IPL is the main seasonal driver of sports betting demand in India. The tournament traditionally creates the country’s largest annual spike in betting interest. Historically, the market has gained an audience from the opening rounds and held it through to the final match.
On March 28, 2026, when Royal Challengers Bengaluru hosted Sunrisers Hyderabad in the opening match, Blask Index reached the highest IPL opening level across nine seasons of observation. After that, demand declined for seven consecutive weeks.
In previous seasons, the opening match marked the start of growth:
- In 2024, the market almost doubled from the opening to the April peak of 3.0M.
- In 2025, the peak came on the second day, as the market entered the IPL already warmed up by six weeks of the Champions Trophy and WPL.

Market dynamics during the tournament
Blask Market Intelligence records a series of specific events, each of which created a new barrier between the player and the operator.
March 20 — before the start of IPL. Authorities blocked around 8,4K websites and apps linked to gambling and betting. The market entered the IPL already under pressure.
April 6 — start of the second week: RBI required payment aggregators to use CKYCR for merchant onboarding, tightening compliance around the payment layer used by offshore bookmakers and making payment access harder during IPL.
April 9. MeitY instructed VPN providers to close access to blocked betting platforms. One of the main ways to bypass blocks was closed directly during the tournament.
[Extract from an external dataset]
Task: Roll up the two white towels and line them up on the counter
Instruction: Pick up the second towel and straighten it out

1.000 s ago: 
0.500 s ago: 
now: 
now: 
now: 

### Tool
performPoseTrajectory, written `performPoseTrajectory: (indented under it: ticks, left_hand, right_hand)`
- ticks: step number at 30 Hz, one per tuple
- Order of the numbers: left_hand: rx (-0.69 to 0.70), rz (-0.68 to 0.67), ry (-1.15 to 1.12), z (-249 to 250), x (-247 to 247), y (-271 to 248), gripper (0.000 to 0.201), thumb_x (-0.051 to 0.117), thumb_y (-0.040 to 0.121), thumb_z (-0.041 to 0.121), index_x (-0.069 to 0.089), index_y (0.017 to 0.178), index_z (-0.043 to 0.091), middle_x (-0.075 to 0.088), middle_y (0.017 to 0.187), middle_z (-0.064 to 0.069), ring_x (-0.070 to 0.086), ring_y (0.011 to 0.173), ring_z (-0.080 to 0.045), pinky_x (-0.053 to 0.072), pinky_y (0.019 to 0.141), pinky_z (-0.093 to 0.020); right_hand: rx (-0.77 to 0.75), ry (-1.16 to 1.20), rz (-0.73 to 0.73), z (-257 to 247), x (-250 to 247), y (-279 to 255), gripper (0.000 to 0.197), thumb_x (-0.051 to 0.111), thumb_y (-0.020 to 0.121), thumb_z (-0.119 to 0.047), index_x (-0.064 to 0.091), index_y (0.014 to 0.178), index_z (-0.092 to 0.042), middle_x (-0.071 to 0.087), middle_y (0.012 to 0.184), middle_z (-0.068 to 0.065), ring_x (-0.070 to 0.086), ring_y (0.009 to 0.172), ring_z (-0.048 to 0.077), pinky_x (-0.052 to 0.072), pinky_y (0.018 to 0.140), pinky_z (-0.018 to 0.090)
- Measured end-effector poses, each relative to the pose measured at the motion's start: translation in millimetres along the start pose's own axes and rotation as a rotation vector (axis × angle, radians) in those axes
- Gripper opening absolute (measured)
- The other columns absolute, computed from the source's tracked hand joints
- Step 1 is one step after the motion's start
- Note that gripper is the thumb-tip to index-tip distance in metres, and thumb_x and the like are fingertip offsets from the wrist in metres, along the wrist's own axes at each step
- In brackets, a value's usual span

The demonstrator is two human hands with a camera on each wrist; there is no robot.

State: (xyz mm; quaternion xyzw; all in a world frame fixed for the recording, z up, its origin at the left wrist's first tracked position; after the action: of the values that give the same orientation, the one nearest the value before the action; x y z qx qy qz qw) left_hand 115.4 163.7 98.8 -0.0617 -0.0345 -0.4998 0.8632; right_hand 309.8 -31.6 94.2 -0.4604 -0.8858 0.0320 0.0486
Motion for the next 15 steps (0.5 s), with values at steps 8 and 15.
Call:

April 24. RBI cancelled Paytm Payments Bank’s licence. For operators working through UPI, this meant the loss of one of the key payment routes at the peak of the season. Blask Index in the last week of April reflects this hit.
May 1. Online Gaming Rules came into force, locking in regulatory pressure for the rest of the season.
Every one and a half to two weeks, a new regulatory barrier appeared. In total, IPL 2026 took place under conditions that had not existed in any previous season.
What this means for operators
Pent-up demand burned out in the first 48 hours of the tournament. Operators that were not live by March 28 missed the only major demand wave. Those dependent on Paytm lost a key payment route in April, while operators without payment diversification absorbed each of the five regulatory shocks directly.